— DATA RECORDS —
____
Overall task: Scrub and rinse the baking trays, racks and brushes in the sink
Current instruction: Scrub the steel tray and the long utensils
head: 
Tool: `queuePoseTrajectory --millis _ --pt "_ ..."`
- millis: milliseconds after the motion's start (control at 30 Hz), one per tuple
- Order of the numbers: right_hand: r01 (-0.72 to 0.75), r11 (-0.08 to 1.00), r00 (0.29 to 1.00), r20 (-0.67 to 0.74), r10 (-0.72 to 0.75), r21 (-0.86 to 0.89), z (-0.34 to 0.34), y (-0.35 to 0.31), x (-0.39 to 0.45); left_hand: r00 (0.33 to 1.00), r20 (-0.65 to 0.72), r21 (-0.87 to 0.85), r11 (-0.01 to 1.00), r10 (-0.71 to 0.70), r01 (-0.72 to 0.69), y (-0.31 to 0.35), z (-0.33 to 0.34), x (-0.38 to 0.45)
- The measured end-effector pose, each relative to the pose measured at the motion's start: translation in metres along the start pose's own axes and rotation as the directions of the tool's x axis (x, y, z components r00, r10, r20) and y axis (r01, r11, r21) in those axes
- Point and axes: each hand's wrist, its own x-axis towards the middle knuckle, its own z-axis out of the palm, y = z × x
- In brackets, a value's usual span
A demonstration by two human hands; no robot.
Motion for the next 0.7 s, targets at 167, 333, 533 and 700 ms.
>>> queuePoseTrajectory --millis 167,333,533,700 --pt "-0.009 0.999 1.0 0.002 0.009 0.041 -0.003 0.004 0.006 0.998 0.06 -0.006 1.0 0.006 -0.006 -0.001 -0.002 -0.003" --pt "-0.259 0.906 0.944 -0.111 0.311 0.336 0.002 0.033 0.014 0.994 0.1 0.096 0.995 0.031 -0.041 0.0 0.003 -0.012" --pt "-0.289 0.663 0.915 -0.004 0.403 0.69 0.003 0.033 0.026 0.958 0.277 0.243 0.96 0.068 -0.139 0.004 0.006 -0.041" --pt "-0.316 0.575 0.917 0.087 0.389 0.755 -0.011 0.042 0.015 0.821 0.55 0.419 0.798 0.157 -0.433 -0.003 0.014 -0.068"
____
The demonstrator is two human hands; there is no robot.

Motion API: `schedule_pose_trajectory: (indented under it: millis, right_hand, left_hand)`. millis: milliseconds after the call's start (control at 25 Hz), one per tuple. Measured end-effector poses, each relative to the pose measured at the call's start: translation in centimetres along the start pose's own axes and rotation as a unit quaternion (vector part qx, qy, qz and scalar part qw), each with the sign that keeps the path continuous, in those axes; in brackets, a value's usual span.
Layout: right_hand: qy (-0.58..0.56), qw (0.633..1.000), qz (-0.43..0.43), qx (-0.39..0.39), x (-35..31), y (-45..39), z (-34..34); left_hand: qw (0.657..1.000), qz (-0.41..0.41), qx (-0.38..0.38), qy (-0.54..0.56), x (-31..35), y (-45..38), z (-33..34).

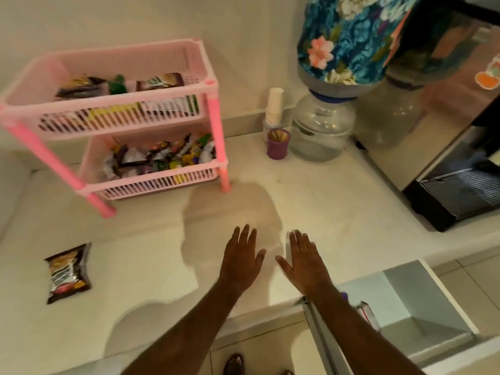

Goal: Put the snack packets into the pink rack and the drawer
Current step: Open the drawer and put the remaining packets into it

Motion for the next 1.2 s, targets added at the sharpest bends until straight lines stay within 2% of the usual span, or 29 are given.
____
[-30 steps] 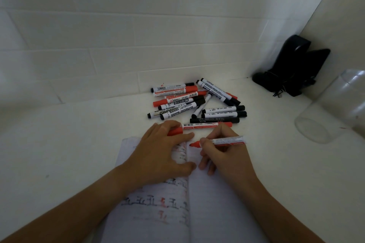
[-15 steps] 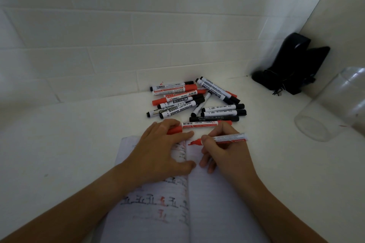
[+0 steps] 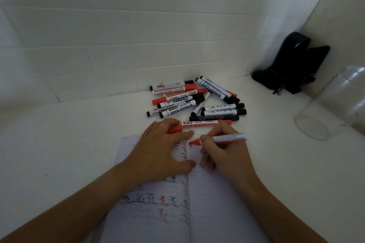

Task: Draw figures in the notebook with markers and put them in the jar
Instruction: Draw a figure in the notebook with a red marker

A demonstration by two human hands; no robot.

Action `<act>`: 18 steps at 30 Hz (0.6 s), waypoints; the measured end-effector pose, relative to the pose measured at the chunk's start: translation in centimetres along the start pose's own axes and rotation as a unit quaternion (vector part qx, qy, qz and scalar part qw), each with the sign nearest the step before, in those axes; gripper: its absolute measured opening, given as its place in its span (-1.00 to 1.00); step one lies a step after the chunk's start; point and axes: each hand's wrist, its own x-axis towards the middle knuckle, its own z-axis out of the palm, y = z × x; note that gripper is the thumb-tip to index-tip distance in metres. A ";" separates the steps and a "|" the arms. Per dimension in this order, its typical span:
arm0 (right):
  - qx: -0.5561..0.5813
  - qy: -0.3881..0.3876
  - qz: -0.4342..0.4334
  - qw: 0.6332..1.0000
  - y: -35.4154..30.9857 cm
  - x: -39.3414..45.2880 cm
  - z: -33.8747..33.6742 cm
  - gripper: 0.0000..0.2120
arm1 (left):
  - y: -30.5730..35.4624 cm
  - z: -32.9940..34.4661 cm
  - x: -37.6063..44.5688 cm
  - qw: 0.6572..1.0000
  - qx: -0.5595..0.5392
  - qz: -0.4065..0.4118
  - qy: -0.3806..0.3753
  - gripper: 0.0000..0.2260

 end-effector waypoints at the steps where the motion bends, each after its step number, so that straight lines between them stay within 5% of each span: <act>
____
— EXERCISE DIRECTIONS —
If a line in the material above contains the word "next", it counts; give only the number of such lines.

— SOLUTION TO THE EXERCISE —
2